Homeschool

You Decide.

My original inaugural homeschool post looked much different from the one you’re now reading. It was entitled “3 Reasons We Chose to Homeschool”, and while it simmers in my pile of drafts for potential publication, I find it is abruptly outdated in the face of COVID-19 school closures.

We have found joy in our decision to homeschool. And much of the joy comes from just that – our DECISION. We weighed our options. We poured over curricula, navigated routines, shifted gears, and adjusted daily based on successes and failures. We carefully curated an atmosphere of education that would allow for exploration, discovery, relationships, adventure, and boredom (because that’s where the magic happens, friends).

We weren’t thrust into it unexpectedly. We were not scrambling to adjust work schedules or rebalance priorities at home. We didn’t have to figure out how to enrich our children without libraries, museums, playgrounds, grocery stores, friends’ houses, state parks, or bookstores.

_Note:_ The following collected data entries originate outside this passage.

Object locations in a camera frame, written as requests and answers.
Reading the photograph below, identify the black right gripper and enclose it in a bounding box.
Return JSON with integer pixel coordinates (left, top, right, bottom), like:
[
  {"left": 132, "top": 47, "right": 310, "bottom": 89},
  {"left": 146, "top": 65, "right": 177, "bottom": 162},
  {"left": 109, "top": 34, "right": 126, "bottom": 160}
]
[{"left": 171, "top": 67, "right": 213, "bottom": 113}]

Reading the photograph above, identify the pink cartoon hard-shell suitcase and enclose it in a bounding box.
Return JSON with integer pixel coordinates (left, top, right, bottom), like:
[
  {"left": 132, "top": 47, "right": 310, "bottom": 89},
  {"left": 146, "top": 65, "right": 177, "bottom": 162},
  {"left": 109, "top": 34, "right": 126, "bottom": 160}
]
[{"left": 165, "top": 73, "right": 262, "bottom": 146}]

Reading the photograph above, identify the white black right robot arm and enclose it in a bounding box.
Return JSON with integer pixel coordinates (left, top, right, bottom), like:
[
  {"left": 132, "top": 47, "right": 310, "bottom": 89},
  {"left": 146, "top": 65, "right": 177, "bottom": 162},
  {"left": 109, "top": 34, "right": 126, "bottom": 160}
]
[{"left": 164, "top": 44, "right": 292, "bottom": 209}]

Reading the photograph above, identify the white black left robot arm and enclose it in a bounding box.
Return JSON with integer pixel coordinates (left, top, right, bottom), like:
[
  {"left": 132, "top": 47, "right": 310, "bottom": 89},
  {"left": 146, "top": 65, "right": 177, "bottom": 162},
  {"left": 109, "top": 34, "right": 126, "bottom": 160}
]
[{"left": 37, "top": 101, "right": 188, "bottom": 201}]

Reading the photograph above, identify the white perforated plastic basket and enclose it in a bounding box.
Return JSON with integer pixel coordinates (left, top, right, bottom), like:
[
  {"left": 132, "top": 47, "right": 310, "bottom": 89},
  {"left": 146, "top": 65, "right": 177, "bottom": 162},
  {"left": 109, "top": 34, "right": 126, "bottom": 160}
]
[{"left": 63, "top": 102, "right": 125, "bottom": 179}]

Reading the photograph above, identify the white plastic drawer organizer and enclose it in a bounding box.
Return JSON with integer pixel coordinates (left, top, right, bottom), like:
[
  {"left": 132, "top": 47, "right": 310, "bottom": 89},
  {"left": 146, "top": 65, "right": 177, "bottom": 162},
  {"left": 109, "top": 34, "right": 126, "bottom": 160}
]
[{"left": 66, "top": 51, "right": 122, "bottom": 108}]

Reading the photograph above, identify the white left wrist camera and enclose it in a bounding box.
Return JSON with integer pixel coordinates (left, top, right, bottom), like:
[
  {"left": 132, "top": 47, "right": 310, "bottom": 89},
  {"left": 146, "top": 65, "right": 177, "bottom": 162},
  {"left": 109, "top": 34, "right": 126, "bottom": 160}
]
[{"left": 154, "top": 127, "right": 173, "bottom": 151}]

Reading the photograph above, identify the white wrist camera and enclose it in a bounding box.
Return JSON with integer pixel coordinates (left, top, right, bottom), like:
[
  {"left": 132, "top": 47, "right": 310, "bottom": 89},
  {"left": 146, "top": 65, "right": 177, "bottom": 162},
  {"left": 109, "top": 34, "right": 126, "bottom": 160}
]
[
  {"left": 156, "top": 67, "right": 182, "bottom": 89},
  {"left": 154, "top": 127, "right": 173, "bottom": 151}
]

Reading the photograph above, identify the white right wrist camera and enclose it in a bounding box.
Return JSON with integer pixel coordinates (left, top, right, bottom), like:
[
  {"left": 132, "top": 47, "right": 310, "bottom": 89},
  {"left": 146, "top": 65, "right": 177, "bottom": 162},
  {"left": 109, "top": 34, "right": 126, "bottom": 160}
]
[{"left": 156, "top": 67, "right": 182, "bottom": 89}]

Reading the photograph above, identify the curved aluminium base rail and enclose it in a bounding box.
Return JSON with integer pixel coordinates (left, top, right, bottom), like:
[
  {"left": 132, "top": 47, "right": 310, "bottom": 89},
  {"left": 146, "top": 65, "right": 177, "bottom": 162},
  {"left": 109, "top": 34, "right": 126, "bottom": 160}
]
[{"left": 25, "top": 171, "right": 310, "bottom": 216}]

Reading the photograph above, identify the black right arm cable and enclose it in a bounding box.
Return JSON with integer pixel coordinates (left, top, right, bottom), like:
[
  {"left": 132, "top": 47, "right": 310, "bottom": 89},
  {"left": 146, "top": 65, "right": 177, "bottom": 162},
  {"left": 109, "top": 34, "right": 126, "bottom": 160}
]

Homeschooling is no longer just an educational choice. For many places in the US it has become an educational reality. So while I hope to share more about our own intentional homeschool journey, I don’t want to do so without saying that this thing we are doing now – whether we chose it or not – this is a hard thing. There will be triumphs and trials, often in the same day. In one moment you may wonder why you don’t take the leap and homeschool regardless of re-openings, and in the next you may see a desperate mirage of the yellow school bus bumping down the road.

One decision has been made for us. Our children will not be returning to their school buildings, whether it is for this month or this year or this season. But there are still decisions to be made. Decisions about finding beauty in the chaos. Decisions about curbing attitudes with kindness instead of our own stubborn rebuttals. Decisions about giving framework to the new freedom of our days. Decisions about what we want our children to learn. Decisions about how much we should learn from worksheets versus the world.

Maybe you made the decision to homeschool. Maybe the state made that decision for you. Regardless, the next decision is entirely yours. What will you do, now that you are in this place of challenge and beauty and struggle and joy? How will you allow this time to change you? What will you decide?

You decide.














One Comment

  • Susan

    Rachel,

    I’m so happy to read another installment of what will one day be a treasured collection of your chronicled works! Keep sharing the love!

    Love you always! Jesus I Trust In You!